Work item:
A faithful copy of the whole listing is required.

[Collected material]

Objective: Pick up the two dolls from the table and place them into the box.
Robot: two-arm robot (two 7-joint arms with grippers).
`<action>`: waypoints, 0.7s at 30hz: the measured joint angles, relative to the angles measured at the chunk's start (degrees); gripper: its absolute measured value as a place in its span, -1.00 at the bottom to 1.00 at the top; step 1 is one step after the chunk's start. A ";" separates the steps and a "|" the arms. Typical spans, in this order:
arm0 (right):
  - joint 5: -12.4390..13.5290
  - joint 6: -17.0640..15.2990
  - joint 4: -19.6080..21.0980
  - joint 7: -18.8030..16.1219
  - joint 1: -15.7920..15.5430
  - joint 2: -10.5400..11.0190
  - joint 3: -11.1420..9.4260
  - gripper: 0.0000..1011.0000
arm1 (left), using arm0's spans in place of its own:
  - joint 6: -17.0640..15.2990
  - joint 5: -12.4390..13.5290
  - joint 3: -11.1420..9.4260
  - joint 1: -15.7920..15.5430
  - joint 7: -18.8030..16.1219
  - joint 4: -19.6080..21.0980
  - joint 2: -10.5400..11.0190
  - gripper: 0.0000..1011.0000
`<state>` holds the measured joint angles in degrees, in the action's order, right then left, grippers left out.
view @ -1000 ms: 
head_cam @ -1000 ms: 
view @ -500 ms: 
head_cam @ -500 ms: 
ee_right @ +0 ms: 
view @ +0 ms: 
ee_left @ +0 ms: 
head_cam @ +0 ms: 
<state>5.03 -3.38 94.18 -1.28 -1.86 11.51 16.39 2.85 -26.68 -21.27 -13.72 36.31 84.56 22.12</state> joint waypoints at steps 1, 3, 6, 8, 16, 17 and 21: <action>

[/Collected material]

Exercise response:
Objective: Pick up the two dolls from the table and place them into the box.
Robot: two-arm robot (two 7-joint arms with grippers).
`<action>`: waypoints, 0.7s at 30hz: the measured joint angles, relative to the angles measured at the chunk's start (degrees); gripper: its absolute measured value as a place in its span, -1.00 at the bottom to 1.00 at the top; step 1 is one step after the chunk's start. A ";" separates the steps and a "|" the arms. Typical spans, in this order:
arm0 (right):
  - joint 5: -12.4390..13.5290
  - joint 6: -17.0640..15.2990
  - joint 4: -19.6080..21.0980
  - joint 7: -18.8030..16.1219
  - joint 1: -15.7920..15.5430
  - joint 2: -10.5400..11.0190
  - joint 3: -11.1420..9.4260
  - gripper: 0.0000..1011.0000
arm1 (left), using arm0's spans in place of its own:
  - joint 6: -17.0640..15.2990
  - joint 5: -12.4390..13.5290
  - joint 3: -11.1420..9.4260
  - joint 1: -15.7920..15.5430
  - joint 7: -18.8030..16.1219
  - joint 4: -19.6080..21.0980
  - joint 2: -10.5400..11.0190
  - gripper: 0.0000..1011.0000
`<state>` holds the measured joint angles in degrees, in the action's order, right then left, grippers left out.
view @ -1000 ms: 
head_cam @ -1000 ms: 
view @ -500 ms: 
head_cam @ -500 ms: 
ee_right @ +0 ms: 
view @ +0 ms: 
ee_left @ +0 ms: 
head_cam @ +0 ms: 
<state>5.03 -3.38 94.18 -1.28 -1.86 11.51 16.39 2.85 -26.68 -21.27 -13.72 36.31 84.56 22.12</state> joint waypoints at steps 1, 3, 6, 8, 16, 17 and 21: <action>

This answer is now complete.